Bir de kurumlar arasında farklı veriler karşı karşıya geliyor. Sanayi doluluk oranları BTSO verilerinde yüzde 90 düzeyinde görülürken, Bursa Büyükşehir Belediyesi verilerinde yüzde 60-65 düzeyinde. Buraya da bir netlik kazandırılması gerekiyor.

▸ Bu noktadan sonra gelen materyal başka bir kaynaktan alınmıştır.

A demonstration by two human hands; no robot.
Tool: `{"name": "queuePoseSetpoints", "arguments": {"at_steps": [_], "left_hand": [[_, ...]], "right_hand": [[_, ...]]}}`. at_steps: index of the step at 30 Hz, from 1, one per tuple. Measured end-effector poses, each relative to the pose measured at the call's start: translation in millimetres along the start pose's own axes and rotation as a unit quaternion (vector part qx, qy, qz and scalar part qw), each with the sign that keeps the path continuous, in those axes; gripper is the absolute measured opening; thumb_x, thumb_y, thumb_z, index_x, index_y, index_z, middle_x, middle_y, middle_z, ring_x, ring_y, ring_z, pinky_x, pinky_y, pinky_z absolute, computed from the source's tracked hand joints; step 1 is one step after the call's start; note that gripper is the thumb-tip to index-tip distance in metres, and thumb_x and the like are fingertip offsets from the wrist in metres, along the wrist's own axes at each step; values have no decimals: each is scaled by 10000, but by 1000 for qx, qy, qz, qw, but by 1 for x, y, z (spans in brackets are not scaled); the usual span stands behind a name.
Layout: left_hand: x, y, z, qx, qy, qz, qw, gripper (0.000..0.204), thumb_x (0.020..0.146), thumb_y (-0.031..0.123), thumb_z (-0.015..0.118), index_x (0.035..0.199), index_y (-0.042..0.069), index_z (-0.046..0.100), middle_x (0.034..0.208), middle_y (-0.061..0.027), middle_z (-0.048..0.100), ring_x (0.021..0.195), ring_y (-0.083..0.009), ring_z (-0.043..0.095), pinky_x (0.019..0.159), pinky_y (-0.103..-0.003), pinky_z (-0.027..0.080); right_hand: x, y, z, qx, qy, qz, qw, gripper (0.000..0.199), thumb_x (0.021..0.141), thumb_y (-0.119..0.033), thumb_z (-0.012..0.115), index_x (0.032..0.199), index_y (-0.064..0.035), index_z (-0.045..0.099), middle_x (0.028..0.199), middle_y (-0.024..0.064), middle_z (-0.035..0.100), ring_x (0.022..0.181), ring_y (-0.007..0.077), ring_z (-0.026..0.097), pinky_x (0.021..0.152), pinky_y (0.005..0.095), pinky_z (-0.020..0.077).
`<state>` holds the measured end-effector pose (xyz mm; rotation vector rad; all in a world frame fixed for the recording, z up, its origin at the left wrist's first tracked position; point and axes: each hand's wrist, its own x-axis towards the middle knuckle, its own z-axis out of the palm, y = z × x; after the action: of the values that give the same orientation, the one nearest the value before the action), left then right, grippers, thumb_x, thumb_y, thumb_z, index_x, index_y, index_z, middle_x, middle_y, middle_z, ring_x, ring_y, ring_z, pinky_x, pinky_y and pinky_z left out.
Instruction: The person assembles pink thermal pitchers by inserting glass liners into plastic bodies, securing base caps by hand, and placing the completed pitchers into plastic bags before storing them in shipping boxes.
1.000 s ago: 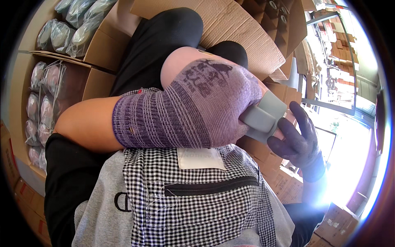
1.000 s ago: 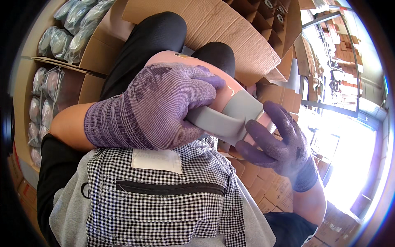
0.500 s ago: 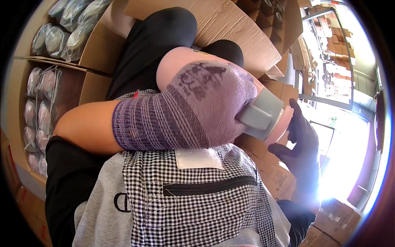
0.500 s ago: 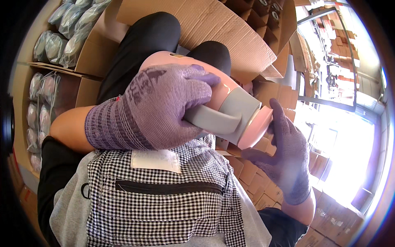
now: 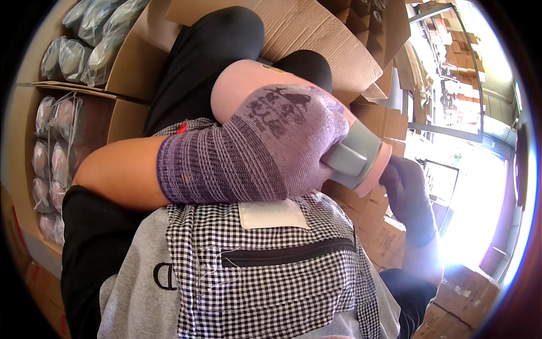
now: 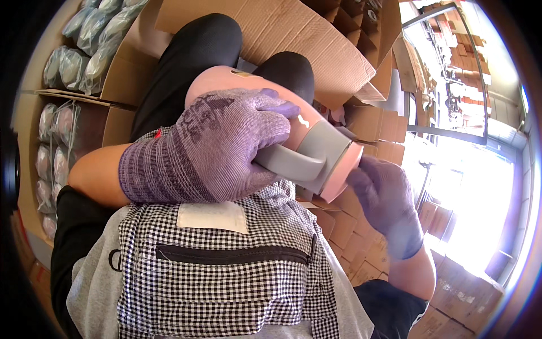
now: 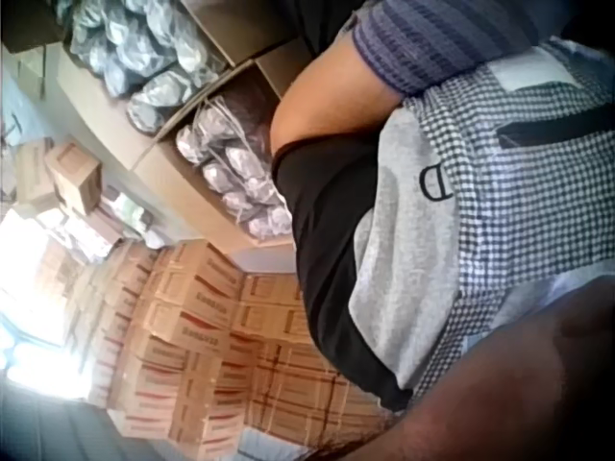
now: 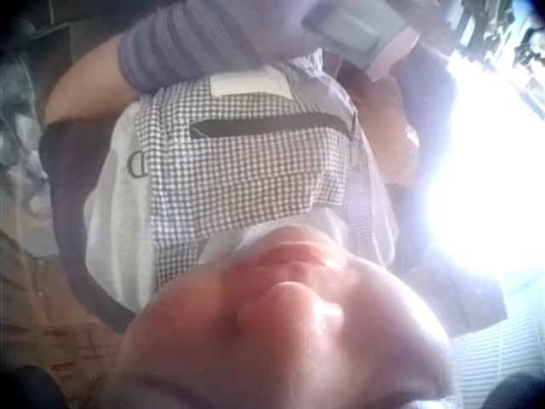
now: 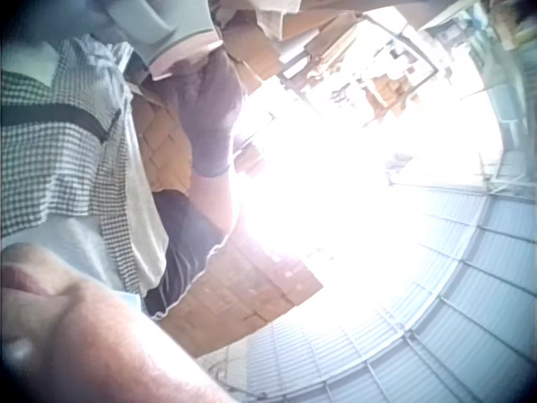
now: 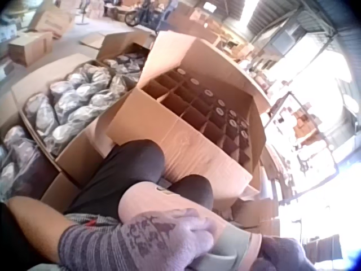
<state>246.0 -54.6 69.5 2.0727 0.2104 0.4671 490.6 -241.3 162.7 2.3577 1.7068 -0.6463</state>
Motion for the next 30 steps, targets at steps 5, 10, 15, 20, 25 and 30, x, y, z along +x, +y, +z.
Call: {"name": "queuePoseSetpoints", "arguments": {"at_steps": [5, 10, 15, 20, 25, 30], "left_hand": [[4, 1, -15, -11, 7, -4, 1000, 354, 783, 289, 845, 914, 0, 687, 1129, -228, 722, 980, -350, 726, 887, -417, 587], [10, 0, -26, -6, 26, 5, 1000, 330, 786, 273, 850, 810, 10, 653, 1044, -194, 743, 832, -318, 728, 778, -400, 590], [11, 1, -27, 5, 42, -7, 999, 347, 786, 279, 847, 861, 2, 653, 1039, -181, 737, 868, -334, 728, 802, -400, 596], [8, 2, -11, 66, 105, 18, 992, 378, 789, 257, 830, 996, -17, 671, 1107, -174, 729, 914, -342, 728, 838, -389, 599], [24, 10, -18, -1, 71, 5, 997, 384, 769, 185, 814, 1055, -30, 675, 1070, -146, 724, 882, -313, 723, 830, -379, 597], [100, 15, -62, 273, 129, 254, 919, 298, 729, 149, 814, 968, 22, 690, 917, -109, 685, 798, -290, 700, 742, -400, 594]], "right_hand": [[4, 9, -17, -195, 130, -107, 966, 331, 993, -166, 650, 1301, -44, 645, 1169, 122, 698, 1037, 227, 686, 877, 347, 563], [30, 9, -12, -232, 330, -428, 809, 601, 883, -402, 733, 1397, -143, 562, 1309, 185, 560, 1059, 338, 648, 863, 429, 572], [37, -9, -13, -158, 240, -440, 851, 483, 882, -427, 709, 1285, -168, 640, 1216, 177, 595, 1010, 327, 659, 813, 419, 593], [36, -9, -13, -129, 220, -366, 895, 445, 891, -368, 711, 1268, -142, 644, 1184, 161, 614, 1003, 316, 664, 831, 412, 583], [37, -3, -16, -88, 225, -307, 921, 407, 900, -309, 714, 1251, -115, 648, 1152, 146, 634, 995, 306, 668, 849, 405, 573], [46, 5, 2, -41, 248, -279, 927, 369, 909, -249, 716, 1235, -89, 652, 1121, 130, 654, 988, 295, 673, 866, 398, 563]]}}
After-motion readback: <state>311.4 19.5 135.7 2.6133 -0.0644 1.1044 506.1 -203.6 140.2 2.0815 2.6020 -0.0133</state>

“Ulaşan Bursa” masasında çalışan İKK Sekreteri ve Mimarlar Odası Bursa Şube Başkanı Şirin Rodoplu Şimşek;
“Şehir içinde dağınık sanayinin şehre yük yarattığı herkes tarafından kabul edilen bir gerçek, sanayi bölgelerinin batıda, işçi kesiminin yerleşim alanlarının ise doğuda olması da trafik yükünü artırıyor. Sanayi bölgelerinin dehidrasyonu ve derlenip toplanması konuları çok elzem konular. Bu noktada iki ulaşım planı ile şehrin rahatlatılması düşünülmüş. Kuzeyde yapılacak bir yol ve doğunun batıya şehir içine girmeden ulaşmasını sağlayacak alternatif bir yol var gündemde. Bazı katılımcılar da ‘güney çevre yolu’nun yeniden gündeme alınması önerisinde bulundu” diyerek aktardı toplantının ulaşım konusundaki gündemini.

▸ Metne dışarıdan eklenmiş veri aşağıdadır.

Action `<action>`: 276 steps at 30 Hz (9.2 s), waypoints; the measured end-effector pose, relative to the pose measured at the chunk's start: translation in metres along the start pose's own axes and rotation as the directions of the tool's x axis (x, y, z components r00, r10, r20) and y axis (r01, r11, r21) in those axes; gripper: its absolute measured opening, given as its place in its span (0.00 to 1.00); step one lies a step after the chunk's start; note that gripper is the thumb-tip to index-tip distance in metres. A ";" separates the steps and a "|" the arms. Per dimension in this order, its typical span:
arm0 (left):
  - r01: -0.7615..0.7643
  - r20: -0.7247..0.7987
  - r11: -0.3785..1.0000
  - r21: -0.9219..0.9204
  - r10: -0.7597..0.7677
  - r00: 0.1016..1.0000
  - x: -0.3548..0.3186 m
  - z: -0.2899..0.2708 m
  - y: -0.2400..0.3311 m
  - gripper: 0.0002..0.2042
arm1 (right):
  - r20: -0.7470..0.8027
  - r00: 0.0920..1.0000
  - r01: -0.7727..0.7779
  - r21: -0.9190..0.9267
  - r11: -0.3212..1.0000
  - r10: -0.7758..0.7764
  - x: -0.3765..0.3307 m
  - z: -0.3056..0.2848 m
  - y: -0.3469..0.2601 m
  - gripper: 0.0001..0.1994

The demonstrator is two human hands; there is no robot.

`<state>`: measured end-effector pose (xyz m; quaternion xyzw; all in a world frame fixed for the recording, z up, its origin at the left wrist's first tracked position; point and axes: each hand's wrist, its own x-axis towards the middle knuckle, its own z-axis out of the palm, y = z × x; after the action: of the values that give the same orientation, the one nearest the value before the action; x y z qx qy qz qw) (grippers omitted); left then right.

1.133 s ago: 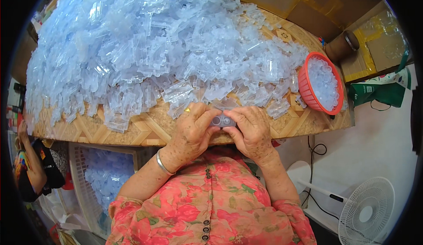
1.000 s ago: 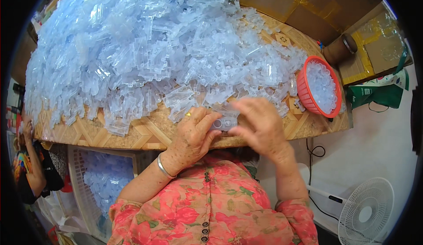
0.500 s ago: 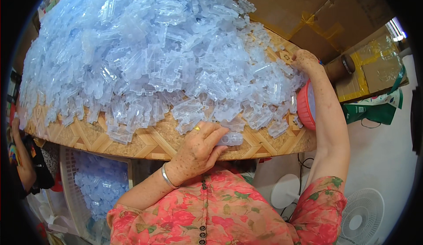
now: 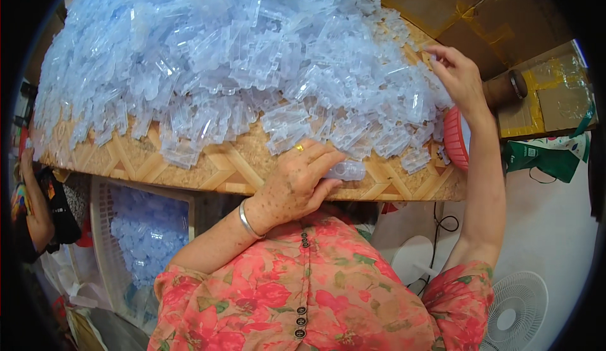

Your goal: The person sits at a wooden table and repeatedly picks up small, clear plastic components from a large pile. They manipulate the parts by hand, snapping two pieces together to form a single unit, and then place the assembled item into a red basket.

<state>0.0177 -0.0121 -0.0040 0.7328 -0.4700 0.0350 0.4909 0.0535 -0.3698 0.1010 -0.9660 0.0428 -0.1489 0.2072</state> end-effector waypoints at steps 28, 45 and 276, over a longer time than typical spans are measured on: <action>0.039 -0.015 0.999 -0.033 -0.040 0.999 -0.005 0.001 -0.001 0.21 | -0.084 0.996 -0.005 0.062 0.998 0.011 -0.195 0.075 -0.096 0.15; -0.008 -0.046 0.999 -0.054 0.006 0.999 -0.006 0.004 -0.006 0.20 | -0.115 0.964 0.257 0.176 0.950 -0.240 -0.163 0.092 -0.139 0.14; 0.557 0.469 0.090 -0.826 -0.439 0.766 0.005 -0.001 0.035 0.26 | -0.237 0.962 0.023 0.570 0.822 0.138 -0.182 0.109 -0.130 0.39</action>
<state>-0.0043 -0.0167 0.0230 0.4137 -0.1436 -0.4517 0.7773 -0.0840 -0.1827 0.0109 -0.8296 0.0535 -0.2777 0.4814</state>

Fakat önemli bir soruna da dikkat çekti Şimşek; çözümlerin büyük bölümü plan sonrası yapılacaklar listesinde yer alıyor. Plana işlenmemiş! Misal TOKİ’nin son hazine arazilerini imara açma atağı da yok planda.
“Gördük ki, Bursa Büyükşehir Belediyesi çözümlerini koymuş, listelemiş. Ama hep 100 binlik plandan sonra yapılacak stratejiler içine koymuş bunları. Bu konuları mutlaka 100 binlikten önce yapması lazım. Nasıl olacağının tanımı olmalı. Kervan yolda düzülür doğru bir yaklaşım değil!” diyor Şimşek.
Şeffaf olmanın şehir planlaması açısından çok önemli olduğunun altını çiziyor Mimarlar Odası Başkanı ve diyor ki;
“Şu an kurguda olan ilave sanayi bölgeleri olsun, TOKİ konut bölgeleri olsun, bunların hepsinin haritada işli olması lazım. Şeffaf olmak en önemlisi. Burada şu an gizlenen ama Bursa için planlanan kararlar varsa, bu anlamsız bir plan olur. Bazılarının bildiği, genelin bilmediği şeyler bu kent için hep sıkıntı olmuştur. Bu kez aynı hataları yapmayalım!”
Hal böyle olunca planın Aralık ayına yetiştirilmesi gibi bir derdin de olmaması lazım kanaatimce. Zaten çalıştaylar daha yeni başladı ve devamı gelecek. Bu plan 2023 yılında şekillenir diye düşünüyorum.